-- Supplied information follows --

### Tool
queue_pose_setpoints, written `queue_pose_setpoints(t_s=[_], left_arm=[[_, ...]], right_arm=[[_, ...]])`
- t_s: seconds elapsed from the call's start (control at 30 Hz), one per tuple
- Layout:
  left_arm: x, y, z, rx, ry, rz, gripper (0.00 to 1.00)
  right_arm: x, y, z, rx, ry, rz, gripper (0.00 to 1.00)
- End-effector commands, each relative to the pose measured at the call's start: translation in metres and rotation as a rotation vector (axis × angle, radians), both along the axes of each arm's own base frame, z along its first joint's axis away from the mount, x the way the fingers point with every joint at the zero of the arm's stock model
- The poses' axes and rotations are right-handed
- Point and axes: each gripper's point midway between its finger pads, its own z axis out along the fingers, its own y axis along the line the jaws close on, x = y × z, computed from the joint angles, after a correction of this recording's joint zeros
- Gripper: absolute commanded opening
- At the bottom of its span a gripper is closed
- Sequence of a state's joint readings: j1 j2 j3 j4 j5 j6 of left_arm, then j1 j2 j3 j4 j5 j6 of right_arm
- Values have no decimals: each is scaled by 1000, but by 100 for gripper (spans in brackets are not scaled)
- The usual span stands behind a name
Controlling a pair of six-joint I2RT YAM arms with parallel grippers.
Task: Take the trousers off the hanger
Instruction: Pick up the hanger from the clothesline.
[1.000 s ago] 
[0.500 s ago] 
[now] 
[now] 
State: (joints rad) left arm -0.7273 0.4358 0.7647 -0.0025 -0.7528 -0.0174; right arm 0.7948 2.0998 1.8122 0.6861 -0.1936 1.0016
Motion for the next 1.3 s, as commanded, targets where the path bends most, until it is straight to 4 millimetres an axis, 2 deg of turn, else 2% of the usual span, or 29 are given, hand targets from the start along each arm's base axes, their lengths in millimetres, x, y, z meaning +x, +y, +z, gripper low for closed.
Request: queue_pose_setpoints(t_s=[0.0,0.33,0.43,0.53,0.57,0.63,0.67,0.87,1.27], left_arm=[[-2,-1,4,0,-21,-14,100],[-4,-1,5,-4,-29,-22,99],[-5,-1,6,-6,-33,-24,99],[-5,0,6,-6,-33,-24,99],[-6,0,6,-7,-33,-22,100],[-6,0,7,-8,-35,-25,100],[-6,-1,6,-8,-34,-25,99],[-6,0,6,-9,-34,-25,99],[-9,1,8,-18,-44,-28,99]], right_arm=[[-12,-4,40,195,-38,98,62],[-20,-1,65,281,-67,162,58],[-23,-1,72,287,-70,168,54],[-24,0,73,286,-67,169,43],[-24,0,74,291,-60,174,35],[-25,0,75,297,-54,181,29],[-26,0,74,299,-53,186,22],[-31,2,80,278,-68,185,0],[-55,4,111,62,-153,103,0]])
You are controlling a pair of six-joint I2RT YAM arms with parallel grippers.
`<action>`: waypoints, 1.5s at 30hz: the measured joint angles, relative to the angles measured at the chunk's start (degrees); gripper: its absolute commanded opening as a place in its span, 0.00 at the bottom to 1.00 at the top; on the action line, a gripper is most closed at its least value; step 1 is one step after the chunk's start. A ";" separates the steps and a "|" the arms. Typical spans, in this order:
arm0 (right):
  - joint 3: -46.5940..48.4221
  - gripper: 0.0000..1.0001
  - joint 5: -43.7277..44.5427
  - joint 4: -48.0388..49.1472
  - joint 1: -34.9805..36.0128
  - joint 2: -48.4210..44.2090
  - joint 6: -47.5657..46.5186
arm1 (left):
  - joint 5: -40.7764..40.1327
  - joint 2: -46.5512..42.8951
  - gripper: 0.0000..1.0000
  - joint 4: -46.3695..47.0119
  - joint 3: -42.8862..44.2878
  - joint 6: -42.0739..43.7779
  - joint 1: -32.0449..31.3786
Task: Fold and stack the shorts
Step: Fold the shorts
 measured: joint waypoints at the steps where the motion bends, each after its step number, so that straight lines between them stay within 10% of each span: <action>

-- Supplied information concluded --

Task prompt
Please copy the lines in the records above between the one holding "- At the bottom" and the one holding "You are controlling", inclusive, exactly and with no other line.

Exercise response
- At the bottom of its span a gripper is closed
- Sequence of a state's joint readings: j1 j2 j3 j4 j5 j6 of left_arm, then j1 j2 j3 j4 j5 j6 of right_arm
- Values have no decimals: each is scaled by 1000, but by 100 for gripper (spans in brackets are not scaled)
- The usual span stands behind a name
Controlling a pair of six-joint I2RT YAM arms with parallel grippers.
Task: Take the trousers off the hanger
Instruction: Pick up the hanger from the clothesline.
[1.000 s ago] 
[0.500 s ago] 
[now] 
[now] 
State: (joints rad) left arm -0.7273 0.4358 0.7647 -0.0025 -0.7528 -0.0174; right arm 0.7948 2.0998 1.8122 0.6861 -0.1936 1.0016
Motion for the next 1.3 s, as commanded, targets where the path bends most, until it is straight to 4 millimetres an axis, 2 deg of turn, else 2% of the usual span, or 29 are given, hand targets from the start along each arm's base axes, their lengths in millimetres, x, y, z meaning +x, +y, +z, gripper low for closed.
Request: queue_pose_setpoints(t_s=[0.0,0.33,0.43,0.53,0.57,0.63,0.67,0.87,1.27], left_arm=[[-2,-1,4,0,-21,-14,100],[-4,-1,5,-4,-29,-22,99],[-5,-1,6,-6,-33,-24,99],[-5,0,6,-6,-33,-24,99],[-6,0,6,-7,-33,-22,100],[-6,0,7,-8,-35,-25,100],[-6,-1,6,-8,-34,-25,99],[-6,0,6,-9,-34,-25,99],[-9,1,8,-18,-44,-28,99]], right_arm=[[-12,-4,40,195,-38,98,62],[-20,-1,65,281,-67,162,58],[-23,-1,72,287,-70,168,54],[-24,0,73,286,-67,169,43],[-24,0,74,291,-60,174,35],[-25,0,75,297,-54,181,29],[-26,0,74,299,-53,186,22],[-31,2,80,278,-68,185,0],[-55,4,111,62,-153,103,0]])
You are controlling a pair of six-joint I2RT YAM arms with parallel grippers.

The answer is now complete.